What you are asked to do: Copy out the records in full, word for word, without pictures.
Segment Start: Material provided
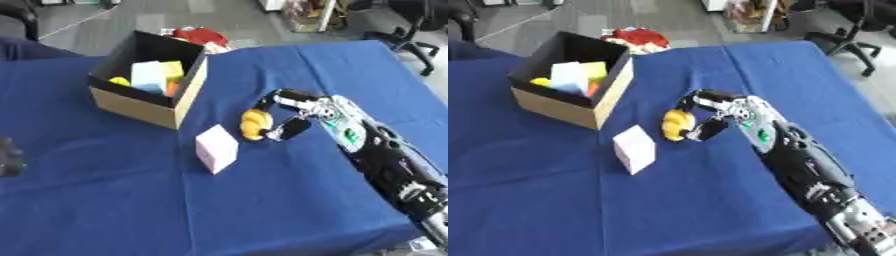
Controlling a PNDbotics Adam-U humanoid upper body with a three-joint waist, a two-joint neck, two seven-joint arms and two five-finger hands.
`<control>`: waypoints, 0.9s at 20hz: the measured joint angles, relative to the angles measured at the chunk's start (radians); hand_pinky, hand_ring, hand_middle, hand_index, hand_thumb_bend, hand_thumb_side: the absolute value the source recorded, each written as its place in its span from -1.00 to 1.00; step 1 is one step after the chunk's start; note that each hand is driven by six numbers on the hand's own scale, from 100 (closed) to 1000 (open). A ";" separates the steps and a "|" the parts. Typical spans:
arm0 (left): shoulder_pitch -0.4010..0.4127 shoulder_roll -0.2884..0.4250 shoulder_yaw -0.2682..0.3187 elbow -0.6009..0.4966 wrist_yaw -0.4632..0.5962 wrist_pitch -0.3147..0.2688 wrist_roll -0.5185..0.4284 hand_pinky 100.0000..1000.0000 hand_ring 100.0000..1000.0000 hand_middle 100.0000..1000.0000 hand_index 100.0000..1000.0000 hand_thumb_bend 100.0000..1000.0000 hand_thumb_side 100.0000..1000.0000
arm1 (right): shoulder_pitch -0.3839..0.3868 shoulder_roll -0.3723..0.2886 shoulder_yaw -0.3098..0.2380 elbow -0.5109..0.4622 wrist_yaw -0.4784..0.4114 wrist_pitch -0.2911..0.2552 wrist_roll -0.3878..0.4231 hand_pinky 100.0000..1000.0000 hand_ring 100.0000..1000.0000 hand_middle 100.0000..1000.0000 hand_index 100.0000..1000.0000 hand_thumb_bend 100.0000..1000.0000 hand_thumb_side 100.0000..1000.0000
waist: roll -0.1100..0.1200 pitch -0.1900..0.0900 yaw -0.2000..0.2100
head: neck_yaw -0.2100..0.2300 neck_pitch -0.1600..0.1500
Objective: Pick up objects on the table and place them in the box.
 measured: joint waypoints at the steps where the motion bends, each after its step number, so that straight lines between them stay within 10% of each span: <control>1: 0.000 0.000 0.000 0.000 0.000 0.000 0.000 0.37 0.19 0.20 0.54 -0.48 0.13 | -0.001 0.004 0.001 0.001 0.011 0.003 -0.019 0.94 0.48 0.04 0.37 -0.55 -0.86 | 0.000 0.000 0.000 | -0.001 0.000; 18: 0.000 0.000 0.000 0.000 0.002 0.001 -0.001 0.37 0.19 0.19 0.54 -0.49 0.14 | -0.024 0.019 -0.001 -0.010 0.136 0.043 -0.282 0.74 0.07 -0.63 -0.30 -1.00 -1.00 | 0.000 0.000 0.001 | -0.006 0.000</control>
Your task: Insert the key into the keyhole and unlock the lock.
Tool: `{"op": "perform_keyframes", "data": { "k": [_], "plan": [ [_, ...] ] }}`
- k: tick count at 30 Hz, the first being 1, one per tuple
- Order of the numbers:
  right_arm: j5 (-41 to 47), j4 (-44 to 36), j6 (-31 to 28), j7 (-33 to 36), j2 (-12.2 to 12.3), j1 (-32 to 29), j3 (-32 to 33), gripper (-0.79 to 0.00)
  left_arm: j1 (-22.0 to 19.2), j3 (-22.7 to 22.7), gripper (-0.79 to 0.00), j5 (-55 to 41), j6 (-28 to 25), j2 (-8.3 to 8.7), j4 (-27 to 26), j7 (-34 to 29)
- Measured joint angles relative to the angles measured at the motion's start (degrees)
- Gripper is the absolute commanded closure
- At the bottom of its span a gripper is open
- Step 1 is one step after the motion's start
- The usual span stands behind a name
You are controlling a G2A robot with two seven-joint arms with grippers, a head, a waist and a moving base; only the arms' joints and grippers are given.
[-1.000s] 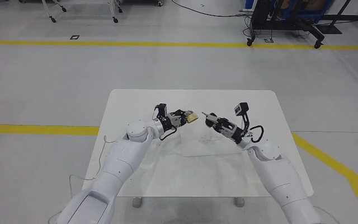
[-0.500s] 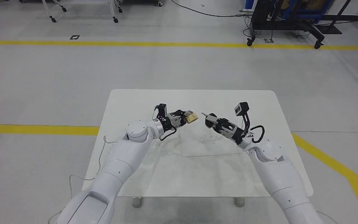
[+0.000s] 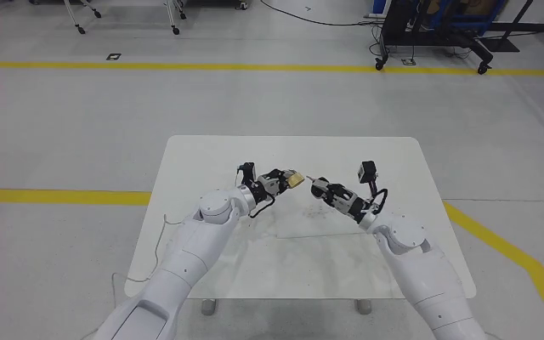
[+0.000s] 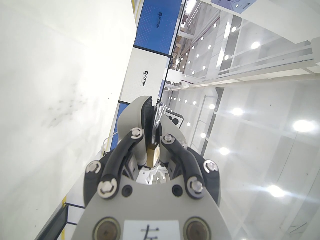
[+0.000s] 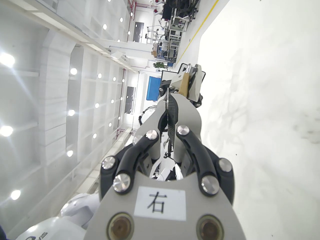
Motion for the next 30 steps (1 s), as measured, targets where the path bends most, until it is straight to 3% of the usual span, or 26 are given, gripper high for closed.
{"op": "perform_keyframes", "data": {
  "k": [4,26,30],
  "plan": [
    [-2.4,-2.9,2.3,-3.5,0.2,-1.6,0.7,0.000,-0.5,0.0,0.000,-0.4,-0.2,-0.26,0.5,1.1],
    [-3.5,-3.1,3.2,-3.9,0.2,-1.8,0.1,0.000,-0.5,0.0,0.000,-0.3,-0.2,-0.24,0.4,1.2],
    [-5.3,-4.7,4.8,-3.2,0.3,-2.2,-0.5,0.000,0.2,0.6,0.000,2.3,0.4,-0.27,-1.3,4.3]
  ]
}}
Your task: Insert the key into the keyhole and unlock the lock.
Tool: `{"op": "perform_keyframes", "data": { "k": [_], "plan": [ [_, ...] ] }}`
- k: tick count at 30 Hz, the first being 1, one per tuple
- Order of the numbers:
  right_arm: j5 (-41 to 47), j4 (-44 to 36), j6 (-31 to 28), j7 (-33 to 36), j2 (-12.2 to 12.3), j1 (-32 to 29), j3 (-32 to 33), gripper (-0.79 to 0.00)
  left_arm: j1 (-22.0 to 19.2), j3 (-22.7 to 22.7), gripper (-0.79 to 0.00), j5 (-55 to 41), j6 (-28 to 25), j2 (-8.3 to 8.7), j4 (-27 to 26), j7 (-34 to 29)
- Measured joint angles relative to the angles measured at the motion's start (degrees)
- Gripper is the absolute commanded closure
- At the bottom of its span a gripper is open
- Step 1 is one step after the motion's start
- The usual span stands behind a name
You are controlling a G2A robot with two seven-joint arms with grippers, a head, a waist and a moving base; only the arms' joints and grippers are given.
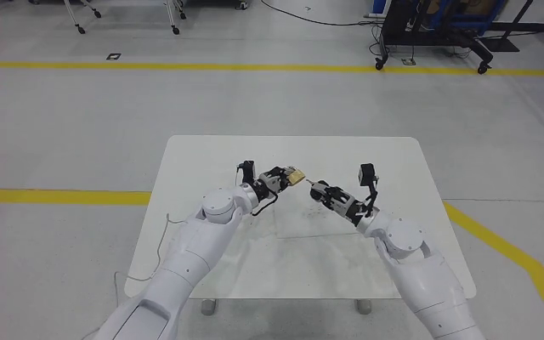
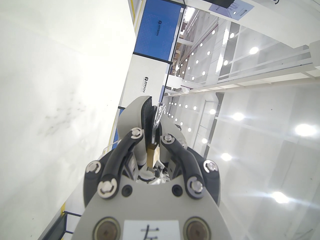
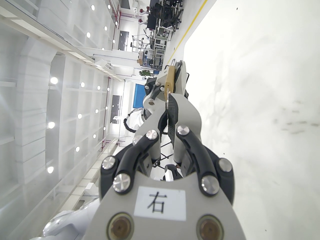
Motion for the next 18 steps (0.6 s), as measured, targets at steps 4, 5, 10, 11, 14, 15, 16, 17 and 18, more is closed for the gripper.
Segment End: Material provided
Response:
Controlling a PNDbotics Adam-U humanoid upper body with a three-joint waist, a two-joint neck, two seven-joint arms and two five-finger hands.
`<control>`: waypoints, 0.9s at 20hz: the measured joint angles, relative to the angles measured at the chunk's start (radians); hand_pinky, hand_ring, hand_middle, hand_index, hand_thumb_bend, hand_thumb_side: the absolute value the source recorded, each written as its place in its span from -1.00 to 1.00; step 1 is one step after the chunk's start; note that each hand is driven by six numbers on the hand's own scale, from 100 (closed) to 1000 (open). A ";" separates the steps and a "|" the parts. Typical spans:
arm0 (left): shoulder_pitch -0.4010..0.4127 shoulder_roll -0.2884..0.4250 shoulder_yaw -0.2682..0.3187 elbow -0.6009..0.4966 wrist_yaw -0.4632..0.5962 wrist_pitch -0.3147..0.2688 wrist_roll -0.5185..0.4284 hand_pinky 100.0000..1000.0000 hand_ring 100.0000..1000.0000 hand_middle 100.0000..1000.0000 hand_index 100.0000..1000.0000 hand_thumb_bend 100.0000..1000.0000 hand_thumb_side 100.0000..1000.0000
arm1 (right): shoulder_pitch -0.3839..0.3868 shoulder_roll -0.3723..0.2886 shoulder_yaw -0.3098..0.2380 elbow -0.5109..0.4622 wrist_yaw -0.4784..0.4114 wrist_pitch -0.2911..0.2552 wrist_roll -0.3878..0.4231 hand_pinky 100.0000..1000.0000 hand_ring 100.0000..1000.0000 hand_middle 100.0000..1000.0000 hand_index 100.0000..1000.0000 hand_thumb_bend 100.0000..1000.0000 hand_thumb_side 100.0000..1000.0000
waist: roll -0.1100..0.1200 pitch -0.1900..0.0900 yaw -0.2000..0.2100
head: neck_yaw -0.2100..0.2300 neck_pitch -0.1600..0.1500
Objective: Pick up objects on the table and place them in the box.
 measured: joint waypoints at the steps where the motion bends, each after its step number, so that straight lines between them stay within 10% of each span: <control>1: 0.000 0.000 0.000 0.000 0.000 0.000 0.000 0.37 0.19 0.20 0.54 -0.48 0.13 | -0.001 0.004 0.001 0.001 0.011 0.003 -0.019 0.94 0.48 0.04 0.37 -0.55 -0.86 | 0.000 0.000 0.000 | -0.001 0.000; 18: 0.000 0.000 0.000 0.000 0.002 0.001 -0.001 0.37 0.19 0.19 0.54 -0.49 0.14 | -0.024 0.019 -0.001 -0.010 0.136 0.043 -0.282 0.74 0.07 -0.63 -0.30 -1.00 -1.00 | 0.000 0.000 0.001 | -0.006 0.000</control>
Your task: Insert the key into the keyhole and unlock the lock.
Tool: `{"op": "perform_keyframes", "data": { "k": [_], "plan": [ [_, ...] ] }}`
- k: tick count at 30 Hz, the first being 1, one per tuple
- Order of the numbers:
  right_arm: j5 (-41 to 47), j4 (-44 to 36), j6 (-31 to 28), j7 (-33 to 36), j2 (-12.2 to 12.3), j1 (-32 to 29), j3 (-32 to 33), gripper (-0.79 to 0.00)
  left_arm: j1 (-22.0 to 19.2), j3 (-22.7 to 22.7), gripper (-0.79 to 0.00), j5 (-55 to 41), j6 (-28 to 25), j2 (-8.3 to 8.7), j4 (-27 to 26), j7 (-34 to 29)
- Measured joint angles relative to the angles measured at the motion's start (degrees)
- Gripper is the absolute commanded closure
- At the bottom of its span a gripper is open
- Step 1 is one step after the motion's start
- The usual span stands behind a name
You are controlling a G2A robot with two seven-joint arms with grippers, a head, a waist and a moving base; only the arms' joints and grippers are given.
[-1.000s] 
[-0.500s] 
[+0.000s] 
[+0.000s] 
[+0.000s] 
Motion for the next 30 steps (1 s), as measured, targets where the path bends most, until it is straight to 3% of the usual span, or 26 are given, gripper high for closed.
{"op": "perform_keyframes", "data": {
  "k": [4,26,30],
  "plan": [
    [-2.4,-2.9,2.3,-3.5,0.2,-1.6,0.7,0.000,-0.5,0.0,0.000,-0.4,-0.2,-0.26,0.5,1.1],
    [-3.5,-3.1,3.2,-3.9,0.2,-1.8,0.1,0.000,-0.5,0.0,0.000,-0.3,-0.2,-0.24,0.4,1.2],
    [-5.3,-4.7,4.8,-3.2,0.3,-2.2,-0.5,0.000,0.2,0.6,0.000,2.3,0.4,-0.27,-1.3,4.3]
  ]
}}
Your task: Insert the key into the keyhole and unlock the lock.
Tool: `{"op": "perform_keyframes", "data": { "k": [_], "plan": [ [_, ...] ] }}`
- k: tick count at 30 Hz, the first being 1, one per tuple
- Order of the numbers:
  right_arm: j5 (-41 to 47), j4 (-44 to 36), j6 (-31 to 28), j7 (-33 to 36), j2 (-12.2 to 12.3), j1 (-32 to 29), j3 (-32 to 33), gripper (-0.79 to 0.00)
  left_arm: j1 (-22.0 to 19.2), j3 (-22.7 to 22.7), gripper (-0.79 to 0.00), j5 (-55 to 41), j6 (-28 to 25), j2 (-8.3 to 8.7), j4 (-27 to 26), j7 (-34 to 29)
- Measured joint angles relative to the angles measured at the motion's start (degrees)
- Gripper is the absolute commanded closure
- At the bottom of its span a gripper is open
- Step 1 is one step after the motion's start
- The usual span stands behind a name
You are controlling a G2A robot with two seven-joint arms with grippers, a head, a waist and a moving base; only the arms' joints and grippers are given.
Motion for the next 18 steps (0.6 s), as measured, targets at steps 4, 5, 10, 11, 14, 15, 16, 17 and 18, more is closed for the gripper.

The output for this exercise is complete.